Stretto contemporaneo del grande spagnolo è l’inglese William Shakespeare, il più grande creatore di racconto tragico dopo la sublimità dei Greci. Poeta della profondità complessa dell’animo umano, che solo la scena poteva in parte rendere, è un classico per tutti i tempi, creatore di personaggi sempre nuovi, originali, romantici, violenti, gelosi, ambiziosi, tirannici, in cerca di non raggiungibili certezze, tormentati dal rimorso, ma anche saggi come Prospero nell’ultima opera La tempesta. Falliscono gli affetti, le norme morali, alla conclusione della vita il vecchio Re Lear constata lo scacco, il fallimento; e “il resto è silenzio” sono le ultime parole di Amleto. Sempre essenziale nella multiformità delle sue opere è l’attenzione portata all’uomo inserito nel suo mondo storico e osservato nel suo agire nello scontro con un’indecifrabile realtà: è qui avvertibile l’impronta della modernità di Shakespeare, una forza della natura che fu capace di percepire ciò che circolava nell’aria di un’epoca, di assorbirlo e restituirlo con una meravigliosa genialità creativa, che si manifesta pure nello stile sempre cangiante , insieme comico e tragico, grottesco e sublime, integra l’uso letterario della lingua insieme al gergo popolare. Shakespeare è un nostro contemporaneo, specchio delle ansie, ambiguità e tormenti della condizione umana, un percorso in cui il poeta è capace di penetrare ogni situazione psicologica e ragionativa, storica e morale. Sempre curioso verso l’uomo e la sua natura, straordinario nella capacità di concepire e creare il personaggio.
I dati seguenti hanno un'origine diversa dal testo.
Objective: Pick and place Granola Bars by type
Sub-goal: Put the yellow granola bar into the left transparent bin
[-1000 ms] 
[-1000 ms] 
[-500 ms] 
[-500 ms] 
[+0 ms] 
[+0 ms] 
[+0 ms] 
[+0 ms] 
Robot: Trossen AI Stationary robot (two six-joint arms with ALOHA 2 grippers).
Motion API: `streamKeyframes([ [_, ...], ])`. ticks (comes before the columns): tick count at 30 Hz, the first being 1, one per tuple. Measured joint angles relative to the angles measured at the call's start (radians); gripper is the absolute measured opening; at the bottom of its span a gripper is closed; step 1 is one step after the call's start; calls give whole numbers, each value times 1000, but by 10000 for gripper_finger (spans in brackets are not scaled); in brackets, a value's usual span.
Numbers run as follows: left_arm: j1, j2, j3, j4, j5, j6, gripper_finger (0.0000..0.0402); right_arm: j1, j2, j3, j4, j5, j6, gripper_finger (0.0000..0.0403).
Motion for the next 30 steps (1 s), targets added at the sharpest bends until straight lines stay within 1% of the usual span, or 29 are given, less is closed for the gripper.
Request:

Non è facile interpretare l’immensa produzione di Shakespeare, oltre trenta opere tra commedie, tragedie e più di cento sonetti, aperte a letture diverse secondo la sensibilità critica e il contesto storico: ad esempio, l’ebreo Shyloch de Il mercante di Venezia, è oggi interpretato non come l’usuraio ostinato ma, dopo la Shoà, come simbolo della sofferenza e dell’incomprensione verso il suo popolo.